Retire early, be passionate, don't worry, die poor

Wednesday, February 11, 2015

Oil Change Artist goes Crazy

There comes a time when you may begin to question your sanity. Owning a sailboat will speed up that process with lightening speed.

I've come a long way since the days when I used to change the oil and would spill half of it on the cabin sole soaking in multiple layers of paper towels. That's when I had an electric oil suction pump from hell!! 

In those days I must have also been blind. Even a child could see that the engine sits high enough for an old-fashion oil change - as in unscrewing the drain plug and catching the oil in a container. It took me 8 years to figure that out. Luckily, I'm a bit smarter in other matters of life, or maybe not, as you will soon see.

boat oil change
A garbage bag taped to a guillotined water jug makes oil changes a pleasure.
But I'm making it sound easy, which it wasn't, not this time. Let me recreate the scenario that would have anybody question their sanity. You know, when your start repeatedly asking yourself "am I going f*** nuts or what?"

After draining the oil and removing the old filter without spilling hardly a drop, I realized I had no replacement filter. Can't be! I'm sure I saw it in here with all these fuel filters. Maybe it's at home. I bought three of them, I'm sure I did.

After rummaging through every single storage area twice, there was nothing to do but go buy a filter at the tractor parts store, actually two for €13. 

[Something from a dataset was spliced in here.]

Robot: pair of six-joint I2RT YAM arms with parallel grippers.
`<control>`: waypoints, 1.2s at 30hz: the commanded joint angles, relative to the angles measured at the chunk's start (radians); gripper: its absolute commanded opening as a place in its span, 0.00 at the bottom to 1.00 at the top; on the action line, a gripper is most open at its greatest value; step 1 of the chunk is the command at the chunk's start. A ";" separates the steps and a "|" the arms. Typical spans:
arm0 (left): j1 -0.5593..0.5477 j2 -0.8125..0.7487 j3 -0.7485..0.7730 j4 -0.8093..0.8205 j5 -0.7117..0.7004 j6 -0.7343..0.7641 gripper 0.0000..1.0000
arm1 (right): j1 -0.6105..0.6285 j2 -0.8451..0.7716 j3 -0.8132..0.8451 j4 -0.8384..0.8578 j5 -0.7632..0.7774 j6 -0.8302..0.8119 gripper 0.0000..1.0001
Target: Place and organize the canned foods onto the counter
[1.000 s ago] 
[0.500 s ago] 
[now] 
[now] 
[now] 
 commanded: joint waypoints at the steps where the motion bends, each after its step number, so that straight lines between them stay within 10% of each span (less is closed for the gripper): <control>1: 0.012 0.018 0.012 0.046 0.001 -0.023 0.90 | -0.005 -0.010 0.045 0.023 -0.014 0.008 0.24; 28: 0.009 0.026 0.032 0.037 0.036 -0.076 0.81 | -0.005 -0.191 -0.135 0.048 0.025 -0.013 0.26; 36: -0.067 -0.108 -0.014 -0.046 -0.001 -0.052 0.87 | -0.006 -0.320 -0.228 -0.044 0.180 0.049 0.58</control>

I was back the next day with the oil filters and screwed one in first thing. There! Now I'm in business. Now I'll just pour the oil...

...what's this? I have three oil jugs on the boat and ALL THREE have about 1.5 liters each. You mean I've been carrying these jugs around for a year, have actually picked them up probably 50 times to get at tools and never noticed that they were almost empty. And more importantly, why do I have 3 jugs each with 1.5 liters of oil. Oh man, I need to see a boat shrink. I'm still puzzled even now as I write this. Weird, weird, I tell you.

But I have money. I know that for sure because I opened my wallet and there it was: three twenties, a ten and a fiver. So off I go to Intermarch√© (a grocery supermarket) for a jug of Galp 15W40 diesel oil that cost €19.99.

Galp 15W40
Four 5-litre jugs of oil, you'd think I have a 300 hp engine.
So now I have a leftover jug with 1.5 liters to start the collection all over again. 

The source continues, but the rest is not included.